Biotechnology for Biofuels ( IF 6.1 ) Pub Date : 2020-07-20 , DOI: 10.1186/s13068-020-01769-x
Feifei Xu 1, 2 , Junmin Pan 1, 3
Affiliation  

Nitrogen (N) starvation in algae induces a variety of structural and metabolic changes including accumulation of triacylglycerol (TAG).

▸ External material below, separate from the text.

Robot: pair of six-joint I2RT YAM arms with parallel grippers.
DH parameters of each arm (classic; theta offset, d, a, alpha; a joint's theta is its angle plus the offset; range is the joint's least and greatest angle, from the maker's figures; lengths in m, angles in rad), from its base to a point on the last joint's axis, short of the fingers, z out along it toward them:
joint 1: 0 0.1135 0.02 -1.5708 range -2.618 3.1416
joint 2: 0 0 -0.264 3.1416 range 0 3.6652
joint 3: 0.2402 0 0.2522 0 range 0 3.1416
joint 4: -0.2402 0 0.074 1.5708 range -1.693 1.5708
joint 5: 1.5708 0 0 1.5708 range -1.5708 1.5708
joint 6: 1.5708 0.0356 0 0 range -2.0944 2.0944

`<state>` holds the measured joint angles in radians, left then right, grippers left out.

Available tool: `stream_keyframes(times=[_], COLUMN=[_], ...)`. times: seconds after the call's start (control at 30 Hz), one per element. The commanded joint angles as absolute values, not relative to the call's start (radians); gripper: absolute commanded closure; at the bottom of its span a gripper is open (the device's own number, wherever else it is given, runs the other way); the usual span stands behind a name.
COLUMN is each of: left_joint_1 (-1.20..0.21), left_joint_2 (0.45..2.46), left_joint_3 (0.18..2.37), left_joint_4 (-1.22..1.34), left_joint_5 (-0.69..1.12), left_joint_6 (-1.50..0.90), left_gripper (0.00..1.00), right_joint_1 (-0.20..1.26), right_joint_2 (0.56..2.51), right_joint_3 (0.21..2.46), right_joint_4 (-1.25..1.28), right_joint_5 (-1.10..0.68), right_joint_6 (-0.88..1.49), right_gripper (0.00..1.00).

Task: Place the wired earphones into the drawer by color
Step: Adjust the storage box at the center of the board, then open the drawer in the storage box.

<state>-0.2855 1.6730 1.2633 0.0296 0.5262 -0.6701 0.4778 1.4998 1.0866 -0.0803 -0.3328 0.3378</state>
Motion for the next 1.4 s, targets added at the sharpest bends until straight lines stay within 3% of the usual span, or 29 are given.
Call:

Given the promising prospect of using algae as feedstock for biofuel production, accumulation of TAG upon N starvation becomes an ideal system to study TAG biosynthesis. Under nitrogen-depleted conditions, algae also accumulate compatible solutes such as sugar and certain amino acids, which is expected to elevate osmolarity in the cytoplasm. However, how osmoregulation is maintained and how it impacts on carbon metabolism, especially TAG accumulation under N starvation, are not well understood. We show here that potassium channel KCN11 localized in the contractile vacuole (CV) mediates osmoregulation during N starvation and loss of KCN11 profoundly affects cell physiology and TAG biosynthesis. KCN11 level is increased and the CV pulsation is accelerated. Loss of KCN11 induces aberrant CV cycle, inhibition of cell growth, increase of cell size, inhibition of chlorophyll loss and TAG accumulation. These effects are rescued by addition of sucrose to raise osmolarity in the culture medium, indicating that osmoregulation is required for cell adaptation to N starvation. Metabolomic analysis shows reduction of acetyl-CoA and accumulation of glyceraldehyde-3-phosphate in kcn11 mutant relative to the control under N starvation, indicating that defects in acetyl-CoA biosynthesis and some metabolic steps from glyceraldehyde-3-phosphate to TAG contribute to the decreased TAG accumulation due to loss of osmoregulation. This work provides novel insight of osmoregulation during N starvation in the control of cell physiology and metabolism especially TAG accumulation. According to these findings, we propose that osmolarity should be carefully monitored during the industrial production of biodiesel.

中文翻译:

钾通道 KCN11 是在氮饥饿期间维持细胞渗透压所必需的,以控制莱茵衣藻中适当的细胞生理和 TAG 积累。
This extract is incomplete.